*Your instructions*. Where in the records does the word "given" appear? Copy each line that holds it.

*Supplied material*.

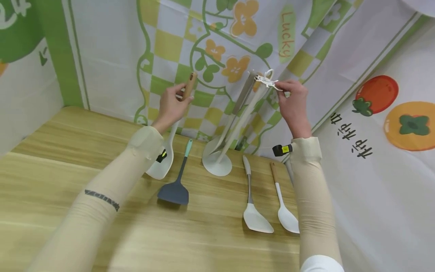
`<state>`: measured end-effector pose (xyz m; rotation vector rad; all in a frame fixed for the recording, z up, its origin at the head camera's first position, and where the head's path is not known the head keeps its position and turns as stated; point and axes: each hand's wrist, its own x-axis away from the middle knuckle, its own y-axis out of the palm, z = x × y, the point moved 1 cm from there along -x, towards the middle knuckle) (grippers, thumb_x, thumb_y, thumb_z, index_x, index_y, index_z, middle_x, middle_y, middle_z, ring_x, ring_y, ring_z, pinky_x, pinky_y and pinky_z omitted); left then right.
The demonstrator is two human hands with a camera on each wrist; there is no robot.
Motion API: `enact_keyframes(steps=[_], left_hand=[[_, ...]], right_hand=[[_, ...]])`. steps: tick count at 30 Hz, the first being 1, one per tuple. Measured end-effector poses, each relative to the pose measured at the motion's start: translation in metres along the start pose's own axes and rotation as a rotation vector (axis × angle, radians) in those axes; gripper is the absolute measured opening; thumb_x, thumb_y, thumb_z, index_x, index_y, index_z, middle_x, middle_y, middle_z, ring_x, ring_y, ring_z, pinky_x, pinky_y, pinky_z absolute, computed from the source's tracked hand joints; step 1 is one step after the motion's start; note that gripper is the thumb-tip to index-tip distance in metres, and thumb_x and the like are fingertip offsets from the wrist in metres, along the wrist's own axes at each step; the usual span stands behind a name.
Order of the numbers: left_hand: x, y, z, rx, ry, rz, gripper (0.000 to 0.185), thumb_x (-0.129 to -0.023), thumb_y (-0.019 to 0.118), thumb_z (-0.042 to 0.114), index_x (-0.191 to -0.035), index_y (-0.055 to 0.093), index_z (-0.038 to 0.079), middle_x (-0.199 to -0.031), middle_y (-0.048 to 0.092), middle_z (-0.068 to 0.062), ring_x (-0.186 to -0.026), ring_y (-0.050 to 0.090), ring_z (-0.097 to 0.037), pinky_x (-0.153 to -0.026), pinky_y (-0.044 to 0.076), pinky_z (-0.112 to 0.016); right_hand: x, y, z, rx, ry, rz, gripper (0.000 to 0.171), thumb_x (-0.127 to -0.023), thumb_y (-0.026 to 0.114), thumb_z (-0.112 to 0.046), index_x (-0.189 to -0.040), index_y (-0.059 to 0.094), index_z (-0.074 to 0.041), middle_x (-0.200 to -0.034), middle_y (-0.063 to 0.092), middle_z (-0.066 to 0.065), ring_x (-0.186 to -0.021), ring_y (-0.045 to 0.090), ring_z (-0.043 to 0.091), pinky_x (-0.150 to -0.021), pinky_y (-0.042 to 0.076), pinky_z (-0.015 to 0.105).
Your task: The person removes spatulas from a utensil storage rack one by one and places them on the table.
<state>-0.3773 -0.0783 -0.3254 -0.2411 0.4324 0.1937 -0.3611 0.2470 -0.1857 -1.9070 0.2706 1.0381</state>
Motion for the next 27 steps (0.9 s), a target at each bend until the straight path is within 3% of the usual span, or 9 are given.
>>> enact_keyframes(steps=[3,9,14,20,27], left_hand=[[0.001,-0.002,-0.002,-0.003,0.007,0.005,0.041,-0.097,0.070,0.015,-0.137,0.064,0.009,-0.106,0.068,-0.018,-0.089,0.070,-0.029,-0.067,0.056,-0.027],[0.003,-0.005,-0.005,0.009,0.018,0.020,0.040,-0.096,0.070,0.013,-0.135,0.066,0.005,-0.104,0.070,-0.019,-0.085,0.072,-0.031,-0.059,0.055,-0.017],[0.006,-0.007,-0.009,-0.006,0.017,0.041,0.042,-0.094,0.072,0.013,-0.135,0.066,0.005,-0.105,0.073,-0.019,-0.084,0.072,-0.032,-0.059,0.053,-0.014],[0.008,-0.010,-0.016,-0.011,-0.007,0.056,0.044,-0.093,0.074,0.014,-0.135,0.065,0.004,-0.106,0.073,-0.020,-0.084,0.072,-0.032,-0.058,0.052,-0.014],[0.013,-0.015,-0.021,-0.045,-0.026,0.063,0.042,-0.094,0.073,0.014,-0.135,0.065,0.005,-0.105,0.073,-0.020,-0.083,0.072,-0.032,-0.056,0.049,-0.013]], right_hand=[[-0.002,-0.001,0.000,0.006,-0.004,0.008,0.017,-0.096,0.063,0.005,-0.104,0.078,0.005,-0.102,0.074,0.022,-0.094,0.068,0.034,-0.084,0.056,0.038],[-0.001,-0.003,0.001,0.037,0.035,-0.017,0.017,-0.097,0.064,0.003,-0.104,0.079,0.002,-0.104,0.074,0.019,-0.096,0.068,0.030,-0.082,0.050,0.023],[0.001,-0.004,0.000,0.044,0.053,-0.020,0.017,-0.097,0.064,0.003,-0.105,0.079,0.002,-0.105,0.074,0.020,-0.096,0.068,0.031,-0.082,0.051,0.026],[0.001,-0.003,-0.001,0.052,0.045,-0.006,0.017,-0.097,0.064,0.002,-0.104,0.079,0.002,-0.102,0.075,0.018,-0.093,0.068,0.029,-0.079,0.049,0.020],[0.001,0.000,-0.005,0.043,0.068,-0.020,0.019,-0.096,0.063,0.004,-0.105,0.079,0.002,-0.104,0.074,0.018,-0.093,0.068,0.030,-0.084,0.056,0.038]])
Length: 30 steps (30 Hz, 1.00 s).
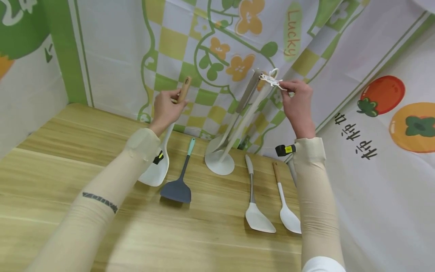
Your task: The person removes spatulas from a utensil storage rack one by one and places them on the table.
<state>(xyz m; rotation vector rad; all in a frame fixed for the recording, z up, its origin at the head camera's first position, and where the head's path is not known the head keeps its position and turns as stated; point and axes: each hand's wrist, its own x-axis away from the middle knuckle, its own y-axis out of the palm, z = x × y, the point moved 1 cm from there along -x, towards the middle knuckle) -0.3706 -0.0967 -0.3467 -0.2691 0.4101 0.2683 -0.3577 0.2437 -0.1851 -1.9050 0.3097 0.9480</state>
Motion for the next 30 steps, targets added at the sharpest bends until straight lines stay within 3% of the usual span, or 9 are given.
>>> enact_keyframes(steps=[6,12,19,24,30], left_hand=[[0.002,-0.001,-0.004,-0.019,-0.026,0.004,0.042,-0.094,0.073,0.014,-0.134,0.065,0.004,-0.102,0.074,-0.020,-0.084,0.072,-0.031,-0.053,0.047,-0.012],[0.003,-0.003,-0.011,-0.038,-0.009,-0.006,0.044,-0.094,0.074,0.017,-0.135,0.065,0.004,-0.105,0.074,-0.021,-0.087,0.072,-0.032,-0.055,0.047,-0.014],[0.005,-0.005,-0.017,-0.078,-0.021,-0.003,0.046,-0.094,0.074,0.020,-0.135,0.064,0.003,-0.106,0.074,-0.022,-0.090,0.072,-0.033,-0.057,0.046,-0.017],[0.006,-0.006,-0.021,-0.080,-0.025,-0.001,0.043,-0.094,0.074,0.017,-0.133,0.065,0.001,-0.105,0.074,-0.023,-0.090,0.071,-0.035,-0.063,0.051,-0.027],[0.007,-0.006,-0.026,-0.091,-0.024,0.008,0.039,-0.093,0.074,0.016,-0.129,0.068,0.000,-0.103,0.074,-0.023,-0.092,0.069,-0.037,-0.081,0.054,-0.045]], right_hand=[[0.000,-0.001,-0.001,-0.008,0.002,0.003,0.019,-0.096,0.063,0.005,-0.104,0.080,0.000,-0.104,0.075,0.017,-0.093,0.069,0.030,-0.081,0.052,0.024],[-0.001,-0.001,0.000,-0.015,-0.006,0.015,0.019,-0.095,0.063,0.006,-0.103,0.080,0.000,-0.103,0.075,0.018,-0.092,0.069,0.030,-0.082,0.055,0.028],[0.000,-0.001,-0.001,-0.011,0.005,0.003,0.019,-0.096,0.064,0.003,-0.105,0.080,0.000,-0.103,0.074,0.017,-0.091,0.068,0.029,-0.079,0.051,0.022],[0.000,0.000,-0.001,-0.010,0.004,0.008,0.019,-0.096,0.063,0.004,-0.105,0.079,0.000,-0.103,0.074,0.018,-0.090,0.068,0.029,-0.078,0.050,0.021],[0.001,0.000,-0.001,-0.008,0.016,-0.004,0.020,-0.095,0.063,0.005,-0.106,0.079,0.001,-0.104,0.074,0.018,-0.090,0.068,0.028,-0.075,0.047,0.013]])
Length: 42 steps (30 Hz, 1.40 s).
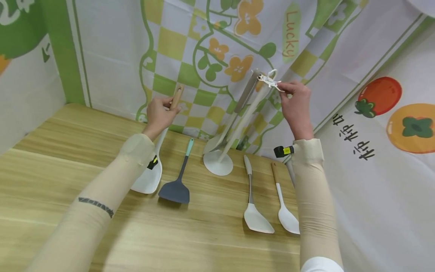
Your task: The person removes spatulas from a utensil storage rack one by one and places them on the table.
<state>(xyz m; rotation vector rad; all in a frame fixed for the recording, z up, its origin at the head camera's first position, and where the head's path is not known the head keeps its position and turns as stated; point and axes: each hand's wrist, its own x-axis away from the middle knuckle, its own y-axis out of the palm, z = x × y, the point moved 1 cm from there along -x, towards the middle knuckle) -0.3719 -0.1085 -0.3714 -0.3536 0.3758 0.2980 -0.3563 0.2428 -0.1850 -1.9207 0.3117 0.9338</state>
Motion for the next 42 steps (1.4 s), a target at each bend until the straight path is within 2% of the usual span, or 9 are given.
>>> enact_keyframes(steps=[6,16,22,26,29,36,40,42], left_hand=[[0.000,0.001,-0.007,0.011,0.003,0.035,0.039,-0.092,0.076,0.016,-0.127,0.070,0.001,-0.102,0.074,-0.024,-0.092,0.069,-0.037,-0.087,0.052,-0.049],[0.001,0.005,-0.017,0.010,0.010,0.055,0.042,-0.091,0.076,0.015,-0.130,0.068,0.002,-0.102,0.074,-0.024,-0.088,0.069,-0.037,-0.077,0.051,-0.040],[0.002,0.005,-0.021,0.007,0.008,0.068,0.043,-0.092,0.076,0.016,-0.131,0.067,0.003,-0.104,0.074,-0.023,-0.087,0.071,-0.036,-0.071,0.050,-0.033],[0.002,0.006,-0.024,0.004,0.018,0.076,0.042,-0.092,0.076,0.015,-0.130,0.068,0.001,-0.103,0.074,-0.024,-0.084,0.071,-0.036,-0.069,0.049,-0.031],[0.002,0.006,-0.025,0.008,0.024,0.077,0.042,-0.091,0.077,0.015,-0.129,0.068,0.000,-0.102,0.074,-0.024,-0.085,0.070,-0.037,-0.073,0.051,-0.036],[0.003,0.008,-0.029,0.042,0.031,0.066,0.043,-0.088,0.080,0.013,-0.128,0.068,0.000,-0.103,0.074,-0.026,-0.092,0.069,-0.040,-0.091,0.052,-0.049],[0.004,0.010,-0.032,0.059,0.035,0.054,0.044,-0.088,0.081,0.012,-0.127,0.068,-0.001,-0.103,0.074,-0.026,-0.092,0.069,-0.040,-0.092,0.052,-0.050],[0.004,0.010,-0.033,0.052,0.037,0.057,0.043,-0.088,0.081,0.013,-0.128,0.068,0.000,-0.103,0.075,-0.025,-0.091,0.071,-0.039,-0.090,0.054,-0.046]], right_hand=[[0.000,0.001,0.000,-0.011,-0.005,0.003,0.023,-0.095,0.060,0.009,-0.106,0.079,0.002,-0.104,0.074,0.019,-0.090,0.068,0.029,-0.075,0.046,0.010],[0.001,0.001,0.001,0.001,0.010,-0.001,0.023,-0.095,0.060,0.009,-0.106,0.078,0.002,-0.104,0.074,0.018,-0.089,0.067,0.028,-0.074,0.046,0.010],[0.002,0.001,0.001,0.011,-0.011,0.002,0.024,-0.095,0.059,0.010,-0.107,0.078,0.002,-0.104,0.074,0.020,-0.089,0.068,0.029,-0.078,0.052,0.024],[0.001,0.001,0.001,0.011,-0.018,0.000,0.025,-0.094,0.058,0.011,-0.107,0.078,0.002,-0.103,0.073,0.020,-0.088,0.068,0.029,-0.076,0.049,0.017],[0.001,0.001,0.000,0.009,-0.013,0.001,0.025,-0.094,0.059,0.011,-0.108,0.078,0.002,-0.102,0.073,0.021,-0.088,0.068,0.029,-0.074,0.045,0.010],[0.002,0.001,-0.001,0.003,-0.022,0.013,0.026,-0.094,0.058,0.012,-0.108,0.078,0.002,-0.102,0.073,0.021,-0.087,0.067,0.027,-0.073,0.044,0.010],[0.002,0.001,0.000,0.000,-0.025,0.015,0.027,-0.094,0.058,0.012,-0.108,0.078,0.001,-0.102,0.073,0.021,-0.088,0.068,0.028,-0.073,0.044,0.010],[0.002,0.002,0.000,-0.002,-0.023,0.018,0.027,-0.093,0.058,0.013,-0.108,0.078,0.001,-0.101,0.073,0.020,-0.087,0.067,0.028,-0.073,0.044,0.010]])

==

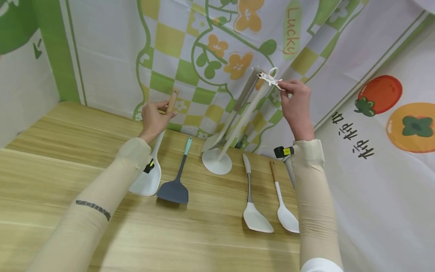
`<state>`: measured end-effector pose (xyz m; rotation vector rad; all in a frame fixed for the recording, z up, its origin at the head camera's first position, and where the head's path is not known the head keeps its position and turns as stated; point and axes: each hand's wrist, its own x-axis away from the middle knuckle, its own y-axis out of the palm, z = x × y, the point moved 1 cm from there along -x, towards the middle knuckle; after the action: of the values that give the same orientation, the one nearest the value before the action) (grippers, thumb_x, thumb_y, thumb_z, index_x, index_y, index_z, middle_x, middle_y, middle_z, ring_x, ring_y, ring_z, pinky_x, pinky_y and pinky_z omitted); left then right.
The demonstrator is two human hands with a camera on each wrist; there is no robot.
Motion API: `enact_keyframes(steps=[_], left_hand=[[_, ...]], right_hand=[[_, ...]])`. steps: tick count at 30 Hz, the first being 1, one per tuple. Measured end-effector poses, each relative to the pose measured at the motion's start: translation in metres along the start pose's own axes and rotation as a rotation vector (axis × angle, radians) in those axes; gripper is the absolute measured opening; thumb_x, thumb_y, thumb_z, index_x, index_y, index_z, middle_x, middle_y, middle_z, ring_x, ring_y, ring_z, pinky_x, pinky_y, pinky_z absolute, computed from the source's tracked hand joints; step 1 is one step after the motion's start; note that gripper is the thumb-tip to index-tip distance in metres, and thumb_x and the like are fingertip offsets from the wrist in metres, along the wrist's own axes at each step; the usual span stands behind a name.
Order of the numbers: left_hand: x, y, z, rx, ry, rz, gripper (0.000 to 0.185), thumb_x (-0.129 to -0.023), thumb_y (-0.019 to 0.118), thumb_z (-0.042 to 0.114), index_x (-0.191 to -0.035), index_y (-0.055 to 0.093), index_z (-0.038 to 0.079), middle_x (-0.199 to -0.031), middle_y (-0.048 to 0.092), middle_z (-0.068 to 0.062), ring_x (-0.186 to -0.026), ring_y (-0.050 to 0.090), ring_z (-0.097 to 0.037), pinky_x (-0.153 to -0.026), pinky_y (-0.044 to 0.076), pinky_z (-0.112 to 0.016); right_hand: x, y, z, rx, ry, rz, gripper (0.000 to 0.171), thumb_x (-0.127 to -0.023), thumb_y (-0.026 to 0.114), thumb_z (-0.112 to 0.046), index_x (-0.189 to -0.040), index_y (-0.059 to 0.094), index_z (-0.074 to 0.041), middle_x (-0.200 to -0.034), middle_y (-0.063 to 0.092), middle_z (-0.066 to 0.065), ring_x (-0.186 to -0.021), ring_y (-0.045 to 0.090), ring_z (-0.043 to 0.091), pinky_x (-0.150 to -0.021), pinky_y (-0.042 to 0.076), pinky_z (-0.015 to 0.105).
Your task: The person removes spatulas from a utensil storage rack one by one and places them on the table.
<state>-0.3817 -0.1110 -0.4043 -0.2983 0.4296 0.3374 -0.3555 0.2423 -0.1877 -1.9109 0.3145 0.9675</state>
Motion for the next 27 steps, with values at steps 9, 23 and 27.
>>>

*Response for this exercise*.
Motion for the next 27 steps (0.9 s), a target at each bend until the straight path is within 3% of the usual span, or 9 are given.
Motion for the next 30 steps, targets added at the sharpest bends until straight lines stay within 3% of the usual span, or 9 are given.
Motion for the next 42 steps (1.4 s), a target at each bend until the straight path is within 2% of the usual span, or 9 are given.

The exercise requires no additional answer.